En 1980, le film d'horreur et de science-fiction Altered States, aux accents psychédéliques, met en scène de façon romancée les travaux de John C. Lilly. Réalisé par Ken Russell et marquant les débuts de l'acteur William Hurt au grand écran dans la peau du chercheur, le film frappe l'imaginaire, mais pas nécessairement en faveur de la flottaison.

À Montréal, Bernard Meloche fait figure de précurseur dans le domaine, lui qui a ouvert, en 1982, l'Ovarium, pendant longtemps un des plus grands centres voués à la flottaison dans le monde.
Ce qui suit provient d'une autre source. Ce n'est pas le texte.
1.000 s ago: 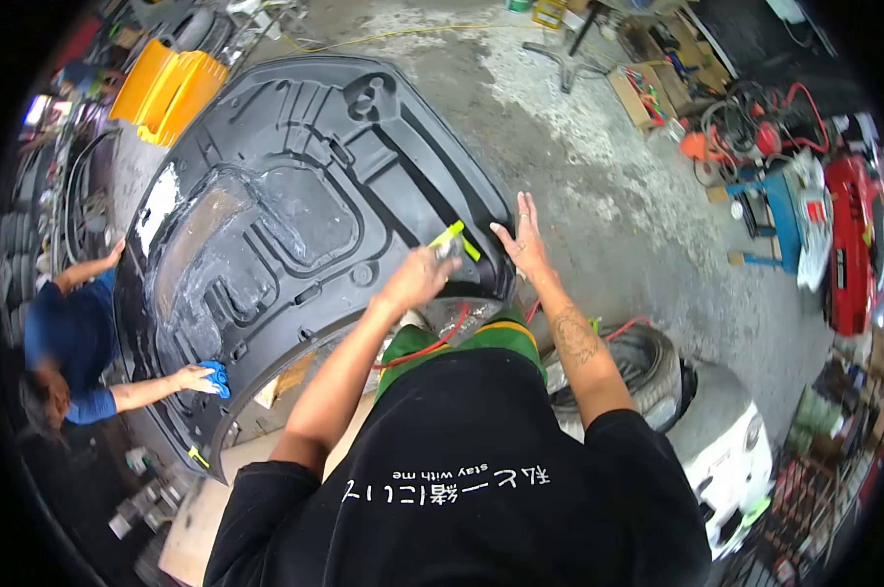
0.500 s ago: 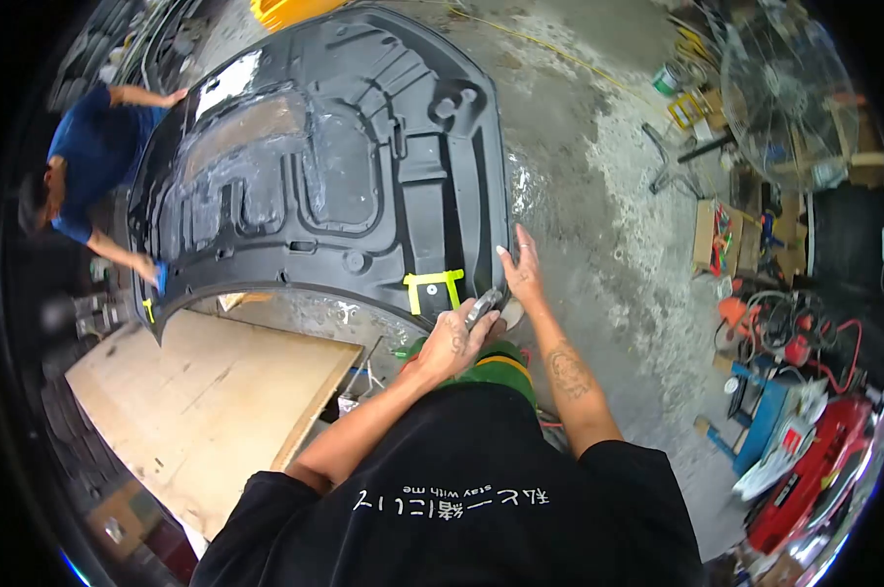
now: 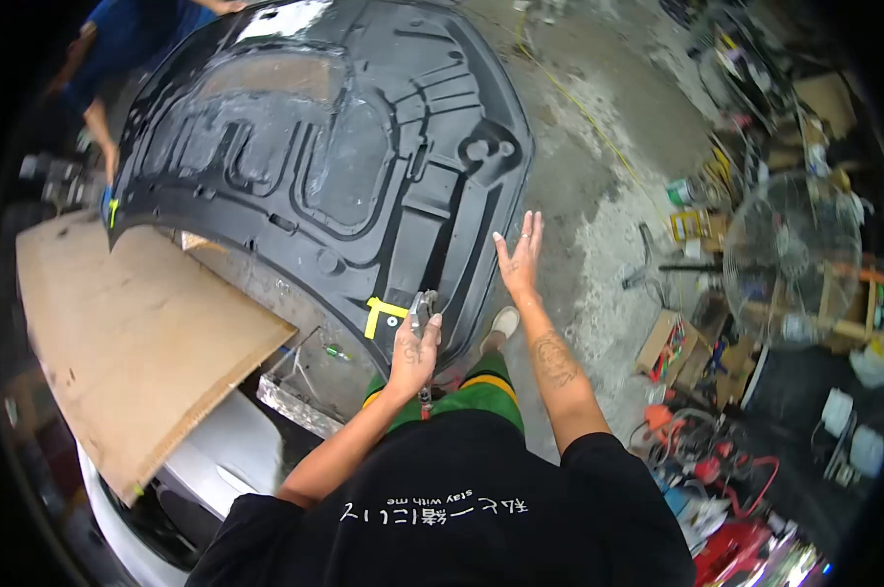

C'est après avoir lu un article dans La Presse, en 1980, que celui qui s'est intéressé à la méditation, à l'hypnose et à l'audio-psychophonologie s'est penché sur la thérapie par la flottaison. «Ça m'a allumé, cette idée de pouvoir perdre la notion du temps, de l'espace, de ton corps et de plonger dans un état méditatif rapidement», raconte-t-il.

Intrigué par Lilly - même s'il avoue que l'industrie de la flottaison évite souvent les références à l'excentrique chercheur, encore aujourd'hui - , il s'est rendu lui-même quelques fois en Californie dans les années 80 et 90 pour rencontrer le scientifique au caractère particulier.

«La première fois, en 1982, c'était à l'Institut Esalen à Big Sur, en Californie. J'ai rencontré John Lilly lors d'une conférence intitulée Mind, Brain and Unitive Consciousness. Déjà, à cette époque, il était peu communicatif. Je l'ai revu en 1992 à Hawaii pour une conférence sur les dauphins, et il n'était pas plus communicatif... Tu ne pouvais pas vraiment lui poser une question et avoir une réponse claire, finalement!»